Esto se agrava aún más cuando vemos la ingente cantidad de pornografía de armas de fuego que se nos presenta cada vez que realizamos una mejora a nuestras armas, con animaciones y modelos 3D pulidos hasta niveles ridículos, para mostrar con lujo de detalle cada mejora que nos ayudará a reventar con mayor facilidad la cabeza de nuestros enemigos, o quizás mejor dicho de John, Mary, Sophie y un sinfín de NPCs que tienen nombre, pero cuya existencia no tiene mayor significado que los mafiosos y pandilleros de las calles de Kamurocho en Yakuza, cuyo único propósito es ser eliminados por nosotros, jugadores.

The Last of Us Part II violencia

Y esto está lejos de ser un problema único de la obra de Naughty Dog. Muy por el contrario, diría que cada videojuego que trata de condenar la violencia -con muy particulares excepciones- amordaza su propio mensaje con tal de divertirnos un rato. Incluso juegos que no tendrían por qué tener violencia, como Death’s Stranding, recurren a esto para, seguramente, tranquilizar a los inversores. Pues sabemos que la violencia vende más que nada en el medio de los videojuegos y, si no fuera por los juegos indie que pueden permitirse limitarse a sí mismos a un nicho relativamente pequeño de jugadores que gustan de premisas que vayan más allá de la adrenalina pura de jalar un gatillo o aplastar un cráneo de un pisotón, quizás no tendríamos opciones a las que acudir.

Hipocresía pura

Hotline Miami

Hotline Miami

Una obra no puede hacer uso de un recurso mientras lo critica a menos que lo haga de una forma especialmente cuidadosa. Es el caso de Funny Games, la película de Michael Haneke, la cual critica la afición de los espectadores por la violencia mientras la usa para establecer la pregunta de qué tan lejos estamos dispuestos a observar para entretenernos. Algo parecido hace Undertale, aunque éste último nos da la opción de rehusar la violencia en todo momento. Incluso uno de mis videojuegos favoritos de todos los tiempos: Hotline Miami, critica la violencia mientras la usa a raudales. Si bien diría que lo hace de mejor manera que The Last of Us Parte II, no deja de hacerlo de manera imperfecta y algo facilista.

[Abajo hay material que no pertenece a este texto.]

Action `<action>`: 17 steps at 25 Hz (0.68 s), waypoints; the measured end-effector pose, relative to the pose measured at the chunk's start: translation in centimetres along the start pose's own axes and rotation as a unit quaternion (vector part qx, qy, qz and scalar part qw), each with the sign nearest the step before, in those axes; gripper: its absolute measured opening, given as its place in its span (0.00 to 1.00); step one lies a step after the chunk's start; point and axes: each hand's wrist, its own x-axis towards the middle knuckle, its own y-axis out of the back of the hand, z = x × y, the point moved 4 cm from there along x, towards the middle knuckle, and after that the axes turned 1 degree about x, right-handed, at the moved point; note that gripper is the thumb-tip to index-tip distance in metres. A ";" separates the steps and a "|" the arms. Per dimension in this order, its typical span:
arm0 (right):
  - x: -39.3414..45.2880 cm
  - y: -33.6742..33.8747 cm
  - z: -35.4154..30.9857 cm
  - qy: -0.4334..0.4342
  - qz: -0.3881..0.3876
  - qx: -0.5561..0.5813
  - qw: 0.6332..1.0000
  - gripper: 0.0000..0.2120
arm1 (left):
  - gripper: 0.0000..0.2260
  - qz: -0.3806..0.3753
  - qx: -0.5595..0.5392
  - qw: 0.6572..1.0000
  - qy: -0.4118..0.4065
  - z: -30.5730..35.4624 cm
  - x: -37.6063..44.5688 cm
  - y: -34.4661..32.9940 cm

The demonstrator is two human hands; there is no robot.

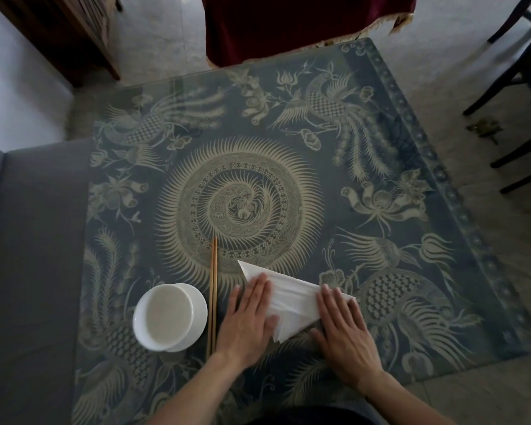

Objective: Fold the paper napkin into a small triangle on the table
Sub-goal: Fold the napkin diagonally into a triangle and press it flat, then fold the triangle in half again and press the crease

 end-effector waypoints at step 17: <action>1.3 1.4 -1.3 0.096 -0.023 -0.015 0.995 0.29 | 0.20 0.030 -0.031 0.991 0.125 -5.2 6.9 6.0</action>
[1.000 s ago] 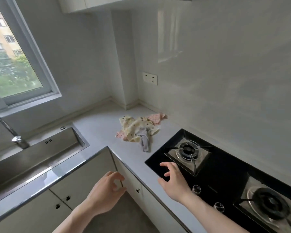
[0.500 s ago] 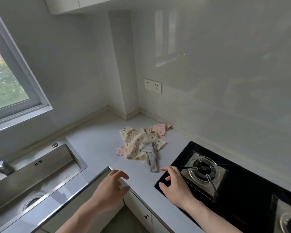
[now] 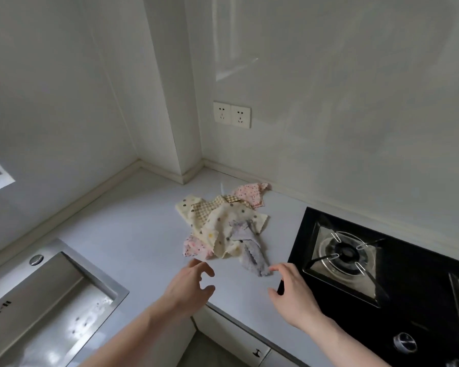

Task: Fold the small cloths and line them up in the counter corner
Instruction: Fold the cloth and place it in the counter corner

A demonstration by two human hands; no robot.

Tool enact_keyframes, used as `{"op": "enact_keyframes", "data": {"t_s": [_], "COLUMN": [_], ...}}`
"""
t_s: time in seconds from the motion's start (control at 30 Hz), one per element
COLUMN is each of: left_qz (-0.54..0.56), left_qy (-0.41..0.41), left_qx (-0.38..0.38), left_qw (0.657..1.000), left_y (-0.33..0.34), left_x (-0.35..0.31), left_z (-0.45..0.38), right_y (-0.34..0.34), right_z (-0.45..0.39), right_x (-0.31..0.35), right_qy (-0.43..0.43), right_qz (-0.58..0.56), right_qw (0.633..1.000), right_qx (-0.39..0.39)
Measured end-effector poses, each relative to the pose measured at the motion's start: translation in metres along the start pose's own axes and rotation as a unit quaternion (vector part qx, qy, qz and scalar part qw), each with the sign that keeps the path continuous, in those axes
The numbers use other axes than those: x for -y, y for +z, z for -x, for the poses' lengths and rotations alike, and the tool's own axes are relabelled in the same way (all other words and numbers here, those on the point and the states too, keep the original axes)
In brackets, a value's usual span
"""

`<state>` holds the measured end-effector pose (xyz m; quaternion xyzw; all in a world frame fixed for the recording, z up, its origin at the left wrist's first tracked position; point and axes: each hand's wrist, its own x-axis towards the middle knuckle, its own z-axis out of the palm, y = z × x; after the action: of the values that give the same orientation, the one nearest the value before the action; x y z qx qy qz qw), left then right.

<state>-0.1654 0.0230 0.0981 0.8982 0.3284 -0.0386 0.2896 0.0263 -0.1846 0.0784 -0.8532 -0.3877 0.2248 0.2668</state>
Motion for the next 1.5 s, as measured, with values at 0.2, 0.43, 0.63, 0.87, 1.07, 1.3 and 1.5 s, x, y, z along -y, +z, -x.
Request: {"op": "enact_keyframes", "data": {"t_s": [0.2, 0.43, 0.63, 0.87, 1.07, 1.3, 1.5], "left_qz": [-0.027, -0.064, -0.090, -0.133, -0.134, -0.177, -0.190], "left_qy": [0.032, 0.104, 0.131, 0.135, 0.115, 0.104, 0.104], "left_qx": [-0.007, -0.147, -0.217, -0.205, -0.186, -0.156, -0.181], "left_qw": [0.999, 0.982, 0.963, 0.960, 0.967, 0.966, 0.959], "left_y": [0.041, 0.124, 0.151, 0.156, 0.163, 0.158, 0.167], "left_x": [0.043, 0.098, 0.113, 0.117, 0.108, 0.094, 0.095], "left_z": [-0.055, -0.106, -0.113, -0.111, -0.090, -0.053, -0.050], "right_y": [0.042, 0.107, 0.131, 0.122, 0.131, 0.162, 0.165], "right_z": [-0.046, -0.098, -0.102, -0.099, -0.078, -0.024, -0.010], "right_x": [-0.012, -0.074, -0.099, -0.098, -0.094, -0.090, -0.096], "right_qy": [-0.018, -0.056, -0.118, -0.060, -0.043, -0.110, -0.111], "right_qz": [0.067, 0.144, 0.059, -0.150, -0.153, 0.010, -0.011], "right_qw": [0.997, 0.985, 0.970, 0.956, 0.945, 0.948, 0.940], "right_qx": [-0.014, -0.078, -0.206, -0.246, -0.286, -0.298, -0.321]}}
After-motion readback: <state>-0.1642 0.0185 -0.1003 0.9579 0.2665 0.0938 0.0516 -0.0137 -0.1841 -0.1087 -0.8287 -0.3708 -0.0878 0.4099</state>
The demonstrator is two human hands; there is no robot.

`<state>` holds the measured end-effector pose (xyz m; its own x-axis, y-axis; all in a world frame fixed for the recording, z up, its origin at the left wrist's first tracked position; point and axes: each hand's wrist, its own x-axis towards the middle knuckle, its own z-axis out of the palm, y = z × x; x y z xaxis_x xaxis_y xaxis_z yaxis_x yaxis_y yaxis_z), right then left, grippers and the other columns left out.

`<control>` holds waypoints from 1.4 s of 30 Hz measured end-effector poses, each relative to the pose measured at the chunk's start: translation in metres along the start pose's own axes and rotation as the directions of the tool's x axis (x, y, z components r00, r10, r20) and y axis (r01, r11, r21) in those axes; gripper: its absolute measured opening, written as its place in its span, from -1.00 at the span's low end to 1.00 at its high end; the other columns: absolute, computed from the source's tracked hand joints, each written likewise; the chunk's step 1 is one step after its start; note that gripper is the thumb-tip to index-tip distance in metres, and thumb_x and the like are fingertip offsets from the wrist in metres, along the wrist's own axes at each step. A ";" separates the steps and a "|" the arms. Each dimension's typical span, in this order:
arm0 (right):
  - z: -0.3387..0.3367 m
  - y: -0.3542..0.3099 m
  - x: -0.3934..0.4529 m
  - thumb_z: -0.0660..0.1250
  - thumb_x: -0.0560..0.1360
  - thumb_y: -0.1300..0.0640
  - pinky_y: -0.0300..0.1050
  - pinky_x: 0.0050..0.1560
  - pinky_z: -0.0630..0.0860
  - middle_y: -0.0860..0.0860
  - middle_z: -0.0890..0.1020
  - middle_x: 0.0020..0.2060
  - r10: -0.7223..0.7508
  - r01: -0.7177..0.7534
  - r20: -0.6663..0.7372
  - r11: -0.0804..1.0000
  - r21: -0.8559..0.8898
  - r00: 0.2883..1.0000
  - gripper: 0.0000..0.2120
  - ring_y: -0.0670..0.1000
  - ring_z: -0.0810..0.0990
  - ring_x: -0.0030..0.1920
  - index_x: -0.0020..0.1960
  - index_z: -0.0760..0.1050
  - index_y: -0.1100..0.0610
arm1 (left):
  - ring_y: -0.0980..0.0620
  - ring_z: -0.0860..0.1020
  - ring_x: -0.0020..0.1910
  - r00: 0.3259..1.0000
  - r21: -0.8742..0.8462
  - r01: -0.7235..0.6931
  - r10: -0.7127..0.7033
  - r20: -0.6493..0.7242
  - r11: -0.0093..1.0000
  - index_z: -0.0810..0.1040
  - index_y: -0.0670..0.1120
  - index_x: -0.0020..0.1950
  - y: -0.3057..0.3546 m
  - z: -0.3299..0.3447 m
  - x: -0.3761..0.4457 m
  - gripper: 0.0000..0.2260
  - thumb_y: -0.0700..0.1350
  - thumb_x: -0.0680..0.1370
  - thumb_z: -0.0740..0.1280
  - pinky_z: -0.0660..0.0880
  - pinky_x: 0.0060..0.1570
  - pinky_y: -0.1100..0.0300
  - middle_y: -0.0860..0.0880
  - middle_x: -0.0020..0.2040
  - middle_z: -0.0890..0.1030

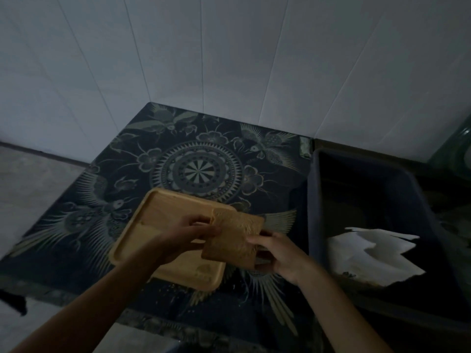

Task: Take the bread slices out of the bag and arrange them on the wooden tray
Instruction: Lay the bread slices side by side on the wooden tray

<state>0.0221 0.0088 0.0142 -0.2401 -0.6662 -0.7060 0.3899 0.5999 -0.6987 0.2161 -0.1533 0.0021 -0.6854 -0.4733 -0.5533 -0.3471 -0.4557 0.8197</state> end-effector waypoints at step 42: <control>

No quiero que de esto se saque en limpio ni que no quiero más videojuegos violentos ni que mi beef personal con la obra de Neil Drukmann es el verdadero motivo de este artículo. No. El verdadero motivo yace en que simplemente espero más del medio artístico que más disfruto; los videojuegos pueden ser mucho más sin abandonar su valor lúdico. Pero para esto tendría que comenzar a hacer compromisos que, en este momento, no está dispuesto a hacer. Quizás es porque el medio es muy joven todavía y está más preocupado de como incorporar NFTs en forma de skins para rifles de asalto que usemos para “liberar” a un país tercermundista del malvado petróleo o quizás porque las grandes compañías son demasiado temerosas de enojar al gamerTM promedio con una historia que desafíe su escala valórica -ni para qué decir política- con una historia que, de verdad, no solo critique la violencia, sino que además no haga uso de ella o, si lo hace, lo haga sin hipocresías de por medio ni torceduras de mano. Quizás ese día llegue y podremos ver estos mensajes brillar a través de las mecánicas de juego en vez de ser amordazados éstas y quedar relegados a cinemáticas.